__TASK DETAILS__
Look below for the line containing "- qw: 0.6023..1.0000"; from there through the line containing "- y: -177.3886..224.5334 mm", both lines included, please set down each line exactly and nothing else.

========================================

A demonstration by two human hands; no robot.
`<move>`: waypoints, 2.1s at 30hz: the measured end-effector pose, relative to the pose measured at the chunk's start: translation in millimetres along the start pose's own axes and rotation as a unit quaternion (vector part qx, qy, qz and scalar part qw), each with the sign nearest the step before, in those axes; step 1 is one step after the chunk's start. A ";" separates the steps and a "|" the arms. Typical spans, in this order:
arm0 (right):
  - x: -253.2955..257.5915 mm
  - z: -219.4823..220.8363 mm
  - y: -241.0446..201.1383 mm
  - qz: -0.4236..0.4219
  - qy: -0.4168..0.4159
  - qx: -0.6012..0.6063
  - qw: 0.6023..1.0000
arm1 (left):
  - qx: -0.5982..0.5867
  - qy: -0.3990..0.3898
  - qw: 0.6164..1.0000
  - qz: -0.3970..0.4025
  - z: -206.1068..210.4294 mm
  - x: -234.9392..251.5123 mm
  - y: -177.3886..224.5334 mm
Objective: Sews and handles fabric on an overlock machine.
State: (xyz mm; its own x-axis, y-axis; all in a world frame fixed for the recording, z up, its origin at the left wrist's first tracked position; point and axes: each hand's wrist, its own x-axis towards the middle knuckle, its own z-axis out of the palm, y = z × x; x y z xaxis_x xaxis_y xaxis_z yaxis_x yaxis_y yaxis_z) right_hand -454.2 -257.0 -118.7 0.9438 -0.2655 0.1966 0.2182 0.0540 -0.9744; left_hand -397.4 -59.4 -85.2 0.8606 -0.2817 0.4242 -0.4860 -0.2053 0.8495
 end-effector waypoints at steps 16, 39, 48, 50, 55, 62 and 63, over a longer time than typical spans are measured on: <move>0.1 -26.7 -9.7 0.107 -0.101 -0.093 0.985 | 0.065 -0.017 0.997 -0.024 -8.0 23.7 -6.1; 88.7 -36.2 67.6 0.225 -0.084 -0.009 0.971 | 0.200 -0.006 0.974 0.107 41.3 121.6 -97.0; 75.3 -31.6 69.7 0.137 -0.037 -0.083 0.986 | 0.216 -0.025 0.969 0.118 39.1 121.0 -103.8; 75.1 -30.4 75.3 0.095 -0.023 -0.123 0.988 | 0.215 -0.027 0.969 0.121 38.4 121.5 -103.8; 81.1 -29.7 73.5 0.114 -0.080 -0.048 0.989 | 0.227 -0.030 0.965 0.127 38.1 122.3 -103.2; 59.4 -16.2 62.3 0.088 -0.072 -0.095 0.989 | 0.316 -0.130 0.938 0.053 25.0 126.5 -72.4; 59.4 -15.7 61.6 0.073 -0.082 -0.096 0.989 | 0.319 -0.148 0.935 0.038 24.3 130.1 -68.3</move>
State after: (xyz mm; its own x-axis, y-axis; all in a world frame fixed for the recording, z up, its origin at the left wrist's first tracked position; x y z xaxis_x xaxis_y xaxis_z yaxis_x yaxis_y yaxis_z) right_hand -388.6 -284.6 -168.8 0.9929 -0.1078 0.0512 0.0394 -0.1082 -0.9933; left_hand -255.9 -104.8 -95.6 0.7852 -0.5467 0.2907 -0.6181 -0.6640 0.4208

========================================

__ANSWER FOR THE TASK__
  - qw: 0.6023..1.0000
arm1 (left):
  - qx: -0.5982..0.5867
  - qy: -0.3990..0.3898
  - qw: 0.6164..1.0000
  - qz: -0.3970..0.4025
  - z: -206.1068..210.4294 mm
  - x: -234.9392..251.5123 mm
  - y: -177.3886..224.5334 mm

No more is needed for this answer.